Saved entries:
------------------------------------------------------------------------
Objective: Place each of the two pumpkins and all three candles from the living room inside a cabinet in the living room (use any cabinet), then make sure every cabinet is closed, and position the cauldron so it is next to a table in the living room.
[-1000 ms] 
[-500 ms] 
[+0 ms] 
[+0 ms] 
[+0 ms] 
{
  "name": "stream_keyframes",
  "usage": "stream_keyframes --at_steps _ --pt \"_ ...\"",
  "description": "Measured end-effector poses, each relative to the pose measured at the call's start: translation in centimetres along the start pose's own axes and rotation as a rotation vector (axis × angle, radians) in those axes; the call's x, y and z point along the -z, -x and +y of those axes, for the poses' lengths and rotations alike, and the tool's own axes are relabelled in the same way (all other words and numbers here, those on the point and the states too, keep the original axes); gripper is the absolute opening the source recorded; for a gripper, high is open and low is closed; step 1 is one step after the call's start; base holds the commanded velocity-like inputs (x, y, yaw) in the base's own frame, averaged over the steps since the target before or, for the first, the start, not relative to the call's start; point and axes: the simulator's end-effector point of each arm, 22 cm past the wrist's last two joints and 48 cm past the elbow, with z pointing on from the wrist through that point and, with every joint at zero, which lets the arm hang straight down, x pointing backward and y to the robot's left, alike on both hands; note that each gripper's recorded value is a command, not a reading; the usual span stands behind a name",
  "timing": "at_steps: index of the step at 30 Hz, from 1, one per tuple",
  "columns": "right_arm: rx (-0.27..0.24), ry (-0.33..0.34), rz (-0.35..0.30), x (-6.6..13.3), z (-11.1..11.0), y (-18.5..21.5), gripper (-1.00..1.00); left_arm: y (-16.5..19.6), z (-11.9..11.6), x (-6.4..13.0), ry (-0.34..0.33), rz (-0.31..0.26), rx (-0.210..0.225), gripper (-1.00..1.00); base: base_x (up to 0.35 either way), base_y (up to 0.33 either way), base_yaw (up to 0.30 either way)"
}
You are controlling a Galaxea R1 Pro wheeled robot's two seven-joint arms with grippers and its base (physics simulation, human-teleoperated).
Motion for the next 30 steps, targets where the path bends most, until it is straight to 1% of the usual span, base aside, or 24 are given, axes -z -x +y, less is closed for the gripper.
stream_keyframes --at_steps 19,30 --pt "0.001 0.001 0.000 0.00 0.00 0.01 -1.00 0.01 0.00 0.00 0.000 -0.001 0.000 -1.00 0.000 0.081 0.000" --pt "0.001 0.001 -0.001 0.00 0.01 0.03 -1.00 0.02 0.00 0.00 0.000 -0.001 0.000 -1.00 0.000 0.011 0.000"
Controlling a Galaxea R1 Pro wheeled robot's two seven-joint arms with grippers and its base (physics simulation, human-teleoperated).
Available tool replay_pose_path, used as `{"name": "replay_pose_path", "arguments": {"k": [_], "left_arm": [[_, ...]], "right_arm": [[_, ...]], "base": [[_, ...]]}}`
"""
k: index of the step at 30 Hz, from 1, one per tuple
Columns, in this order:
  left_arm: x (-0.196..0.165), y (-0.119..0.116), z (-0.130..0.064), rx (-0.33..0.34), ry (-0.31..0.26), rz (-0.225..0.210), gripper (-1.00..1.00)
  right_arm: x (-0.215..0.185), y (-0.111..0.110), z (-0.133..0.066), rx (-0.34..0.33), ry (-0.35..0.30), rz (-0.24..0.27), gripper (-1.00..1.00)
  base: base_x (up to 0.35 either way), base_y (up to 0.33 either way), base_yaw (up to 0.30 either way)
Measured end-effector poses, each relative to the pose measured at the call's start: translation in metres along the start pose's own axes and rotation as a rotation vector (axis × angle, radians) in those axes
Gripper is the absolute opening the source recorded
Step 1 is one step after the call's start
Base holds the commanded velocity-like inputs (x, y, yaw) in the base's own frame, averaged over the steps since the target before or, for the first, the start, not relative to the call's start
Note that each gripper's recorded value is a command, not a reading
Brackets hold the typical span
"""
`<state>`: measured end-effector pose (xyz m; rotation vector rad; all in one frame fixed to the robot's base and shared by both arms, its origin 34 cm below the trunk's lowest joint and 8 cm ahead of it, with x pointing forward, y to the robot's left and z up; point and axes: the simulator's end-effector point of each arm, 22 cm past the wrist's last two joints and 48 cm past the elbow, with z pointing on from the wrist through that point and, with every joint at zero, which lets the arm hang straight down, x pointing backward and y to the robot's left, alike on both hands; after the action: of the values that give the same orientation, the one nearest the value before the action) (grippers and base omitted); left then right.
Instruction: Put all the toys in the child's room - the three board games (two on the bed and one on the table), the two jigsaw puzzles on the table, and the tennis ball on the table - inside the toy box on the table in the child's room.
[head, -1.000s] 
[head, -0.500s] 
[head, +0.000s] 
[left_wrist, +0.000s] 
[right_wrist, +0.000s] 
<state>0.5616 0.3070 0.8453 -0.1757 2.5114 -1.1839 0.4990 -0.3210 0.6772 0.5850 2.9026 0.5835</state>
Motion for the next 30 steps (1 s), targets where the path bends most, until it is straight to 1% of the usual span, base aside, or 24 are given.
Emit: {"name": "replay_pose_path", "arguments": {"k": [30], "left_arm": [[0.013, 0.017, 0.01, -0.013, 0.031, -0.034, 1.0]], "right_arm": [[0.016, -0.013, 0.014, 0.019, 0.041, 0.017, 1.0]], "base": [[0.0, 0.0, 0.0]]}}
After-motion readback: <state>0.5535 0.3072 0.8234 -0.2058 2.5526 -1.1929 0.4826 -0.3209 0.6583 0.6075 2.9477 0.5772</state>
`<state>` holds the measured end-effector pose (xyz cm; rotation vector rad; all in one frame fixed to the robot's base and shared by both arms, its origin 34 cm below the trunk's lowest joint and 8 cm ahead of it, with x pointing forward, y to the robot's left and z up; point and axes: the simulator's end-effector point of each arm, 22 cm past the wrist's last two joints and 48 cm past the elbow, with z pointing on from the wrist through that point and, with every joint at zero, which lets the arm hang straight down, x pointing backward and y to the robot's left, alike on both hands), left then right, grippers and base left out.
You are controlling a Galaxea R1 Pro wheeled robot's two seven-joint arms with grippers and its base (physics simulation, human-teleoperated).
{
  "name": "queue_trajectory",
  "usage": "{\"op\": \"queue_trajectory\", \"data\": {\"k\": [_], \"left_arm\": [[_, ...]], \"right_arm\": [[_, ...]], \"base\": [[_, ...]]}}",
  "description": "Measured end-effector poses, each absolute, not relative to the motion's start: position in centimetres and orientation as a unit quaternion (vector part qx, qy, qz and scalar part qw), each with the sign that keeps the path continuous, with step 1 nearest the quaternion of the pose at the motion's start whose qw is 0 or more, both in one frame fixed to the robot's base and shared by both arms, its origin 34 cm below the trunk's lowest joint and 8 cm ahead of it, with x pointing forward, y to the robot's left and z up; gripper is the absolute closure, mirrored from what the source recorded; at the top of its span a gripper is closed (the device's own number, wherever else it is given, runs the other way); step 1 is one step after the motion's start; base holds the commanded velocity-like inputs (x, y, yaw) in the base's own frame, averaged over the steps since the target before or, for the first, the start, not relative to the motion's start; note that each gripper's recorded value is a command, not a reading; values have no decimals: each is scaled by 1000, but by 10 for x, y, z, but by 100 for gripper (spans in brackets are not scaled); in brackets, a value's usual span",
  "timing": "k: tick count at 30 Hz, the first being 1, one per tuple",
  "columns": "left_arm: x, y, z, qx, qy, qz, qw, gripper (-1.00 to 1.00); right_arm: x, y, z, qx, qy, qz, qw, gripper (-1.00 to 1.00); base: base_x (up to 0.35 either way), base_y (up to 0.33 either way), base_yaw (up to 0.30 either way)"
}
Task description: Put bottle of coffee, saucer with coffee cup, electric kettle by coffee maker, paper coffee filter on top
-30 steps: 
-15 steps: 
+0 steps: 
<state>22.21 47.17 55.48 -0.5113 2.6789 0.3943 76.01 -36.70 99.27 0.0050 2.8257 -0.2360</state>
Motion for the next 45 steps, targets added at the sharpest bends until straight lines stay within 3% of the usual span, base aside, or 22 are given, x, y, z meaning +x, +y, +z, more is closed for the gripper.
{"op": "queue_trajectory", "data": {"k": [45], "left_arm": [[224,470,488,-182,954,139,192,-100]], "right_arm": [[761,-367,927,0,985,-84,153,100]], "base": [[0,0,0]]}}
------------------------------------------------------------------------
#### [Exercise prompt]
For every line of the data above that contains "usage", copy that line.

#### [Response to the exercise]
  "usage": "stream_keyframes --at_steps _ --pt \"_ ...\"",
  "usage": "{\"op\": \"queue_trajectory\", \"data\": {\"k\": [_], \"left_arm\": [[_, ...]], \"right_arm\": [[_, ...]], \"base\": [[_, ...]]}}",

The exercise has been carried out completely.